200km (124 miles) SW of Paris; 40km (25 miles) E of Tours


The connections of this lesser-visited castle to Diane de Poitiers make it an excellent château to pair with a visit to the Château de Chenonceau. It is also a wonderful stop for garden enthusiasts.

On the morning when Diane de Poitiers first crossed the drawbridge, the Château de Chaumont (tel. 02-54-20-99-22; looked grim. Henri II, her lover, had recently died. The king had given her Chenonceau, but his angry widow, Catherine de Médicis, forced her to trade her favorite château for Chaumont, with its battlements and pepper-pot turrets. Inside, portraits reveal that Diane deserved her reputation as forever beautiful. Another portrait -- of Catherine looking like a devout nun -- invites unfavorable comparisons.

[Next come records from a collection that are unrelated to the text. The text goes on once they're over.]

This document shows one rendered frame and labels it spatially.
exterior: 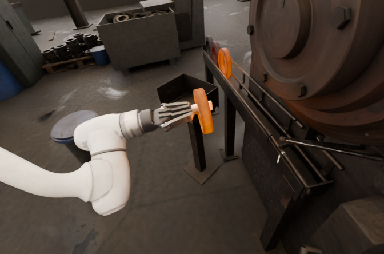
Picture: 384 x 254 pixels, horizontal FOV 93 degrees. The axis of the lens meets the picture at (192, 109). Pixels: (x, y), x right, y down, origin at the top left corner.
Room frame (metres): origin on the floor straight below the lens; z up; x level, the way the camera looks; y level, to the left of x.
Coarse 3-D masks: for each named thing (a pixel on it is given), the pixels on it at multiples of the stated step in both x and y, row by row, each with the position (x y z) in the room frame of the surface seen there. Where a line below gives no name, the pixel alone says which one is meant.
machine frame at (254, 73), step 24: (264, 96) 0.66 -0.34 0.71; (360, 144) 0.24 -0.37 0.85; (264, 168) 0.54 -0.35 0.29; (336, 168) 0.25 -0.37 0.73; (360, 168) 0.21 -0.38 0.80; (264, 192) 0.49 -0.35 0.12; (336, 192) 0.22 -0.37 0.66; (360, 192) 0.18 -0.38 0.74; (312, 216) 0.23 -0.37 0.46; (288, 240) 0.25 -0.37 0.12
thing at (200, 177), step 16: (176, 80) 0.93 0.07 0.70; (192, 80) 0.92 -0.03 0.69; (160, 96) 0.85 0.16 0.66; (176, 96) 0.92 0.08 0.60; (192, 96) 0.91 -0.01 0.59; (208, 96) 0.73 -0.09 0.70; (192, 128) 0.77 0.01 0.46; (192, 144) 0.79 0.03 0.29; (192, 160) 0.87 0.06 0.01; (208, 160) 0.85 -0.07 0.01; (192, 176) 0.73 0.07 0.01; (208, 176) 0.71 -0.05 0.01
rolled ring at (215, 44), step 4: (212, 44) 1.28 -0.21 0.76; (216, 44) 1.21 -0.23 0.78; (212, 48) 1.29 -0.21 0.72; (216, 48) 1.18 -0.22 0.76; (220, 48) 1.18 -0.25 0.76; (212, 52) 1.30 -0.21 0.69; (216, 52) 1.18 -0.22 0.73; (212, 56) 1.30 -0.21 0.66; (216, 56) 1.29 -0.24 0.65; (216, 60) 1.27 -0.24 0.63; (216, 64) 1.19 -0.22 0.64
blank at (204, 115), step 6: (198, 90) 0.49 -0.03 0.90; (204, 90) 0.48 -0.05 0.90; (198, 96) 0.46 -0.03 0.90; (204, 96) 0.45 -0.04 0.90; (198, 102) 0.43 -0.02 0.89; (204, 102) 0.43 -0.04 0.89; (198, 108) 0.43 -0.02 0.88; (204, 108) 0.42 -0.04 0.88; (198, 114) 0.49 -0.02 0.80; (204, 114) 0.41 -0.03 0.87; (210, 114) 0.41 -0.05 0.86; (204, 120) 0.40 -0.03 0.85; (210, 120) 0.40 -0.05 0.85; (204, 126) 0.39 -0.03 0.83; (210, 126) 0.40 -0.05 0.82; (204, 132) 0.40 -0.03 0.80; (210, 132) 0.41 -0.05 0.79
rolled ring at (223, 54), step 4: (224, 48) 1.07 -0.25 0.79; (220, 52) 1.09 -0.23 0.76; (224, 52) 1.03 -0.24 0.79; (228, 52) 1.02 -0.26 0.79; (220, 56) 1.11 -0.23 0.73; (224, 56) 1.01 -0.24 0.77; (228, 56) 1.00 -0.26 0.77; (220, 60) 1.12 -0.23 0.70; (228, 60) 0.98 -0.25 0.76; (220, 64) 1.11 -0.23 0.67; (224, 64) 1.11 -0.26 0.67; (228, 64) 0.97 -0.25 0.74; (220, 68) 1.10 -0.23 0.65; (224, 68) 1.09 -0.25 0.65; (228, 68) 0.97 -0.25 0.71; (224, 72) 1.05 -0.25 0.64; (228, 72) 0.97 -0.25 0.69; (228, 76) 0.98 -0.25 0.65
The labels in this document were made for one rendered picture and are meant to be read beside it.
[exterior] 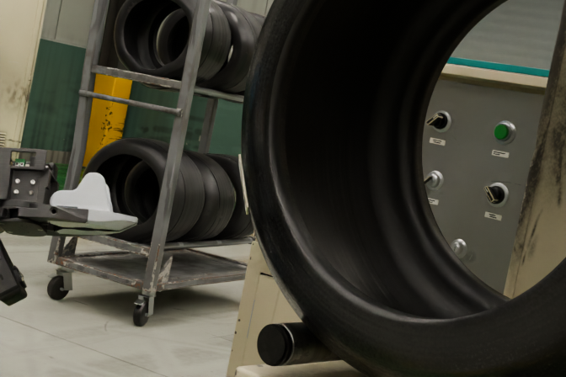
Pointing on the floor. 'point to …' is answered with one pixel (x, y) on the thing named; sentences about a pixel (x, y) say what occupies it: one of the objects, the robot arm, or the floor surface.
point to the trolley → (237, 33)
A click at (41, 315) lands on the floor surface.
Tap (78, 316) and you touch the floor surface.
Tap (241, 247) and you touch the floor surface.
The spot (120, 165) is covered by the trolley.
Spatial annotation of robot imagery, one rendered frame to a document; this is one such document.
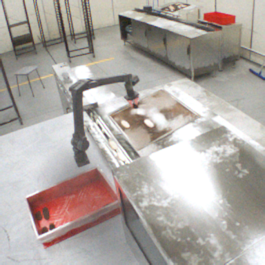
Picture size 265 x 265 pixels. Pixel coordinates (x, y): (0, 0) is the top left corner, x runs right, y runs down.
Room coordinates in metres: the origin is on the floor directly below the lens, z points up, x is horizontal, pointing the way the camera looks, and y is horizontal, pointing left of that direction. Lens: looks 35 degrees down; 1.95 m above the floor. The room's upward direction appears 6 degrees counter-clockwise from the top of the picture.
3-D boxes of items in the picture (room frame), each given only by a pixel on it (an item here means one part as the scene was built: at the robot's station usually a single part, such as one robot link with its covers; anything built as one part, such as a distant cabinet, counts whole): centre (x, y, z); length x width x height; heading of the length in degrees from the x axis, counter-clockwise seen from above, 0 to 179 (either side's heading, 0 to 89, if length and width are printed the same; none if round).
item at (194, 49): (5.60, -0.99, 0.51); 3.00 x 1.26 x 1.03; 22
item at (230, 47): (4.83, -1.75, 0.44); 0.70 x 0.55 x 0.87; 22
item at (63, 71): (2.54, 0.61, 0.89); 1.25 x 0.18 x 0.09; 22
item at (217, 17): (4.83, -1.75, 0.94); 0.51 x 0.36 x 0.13; 26
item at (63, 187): (0.94, 0.38, 0.88); 0.49 x 0.34 x 0.10; 117
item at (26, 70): (4.48, 1.85, 0.23); 0.36 x 0.36 x 0.46; 68

Charles d'Amboise built Chaumont (Burning Mount) during the reign of Louis XII. Overlooking the Loire, it's approached by a long walk up from the village through a tree-studded park. The castle spans the period between the Middle Ages and the Renaissance, and its prize exhibit is a collection of medallions by the Italian artist Nini. A guest of the château, he made medallion portraits of kings, queens, nobles, and dignitaries -- including Benjamin Franklin, who once visited. In the bedroom occupied by Catherine de Médicis, you can see a portrait of the Italian-born queen. The superstitious Catherine housed her astrologer, Cosimo Ruggieri, in one of the tower rooms (a portrait of him remains). He reportedly foretold the disasters awaiting her sons. In Ruggieri's room, a tapestry depicts Medusa with a flying horse escaping from her head.

[tel] 02-54-51-26-26. Admission is 10.50€ adults, 6.50€ children 12–18, 4€ children 6–11, and free ages 5 and under. Full pass including the festival 16€ adults, 11€ children 12–18, 5:50€ children 6–11, and free 5 and under. Open daily Nov–Mar 10am–5pm; April–June 10am–6:30pm; July–Aug 10am–7pm; Sept 10am–6:30pm; and Oct 10am–6pm.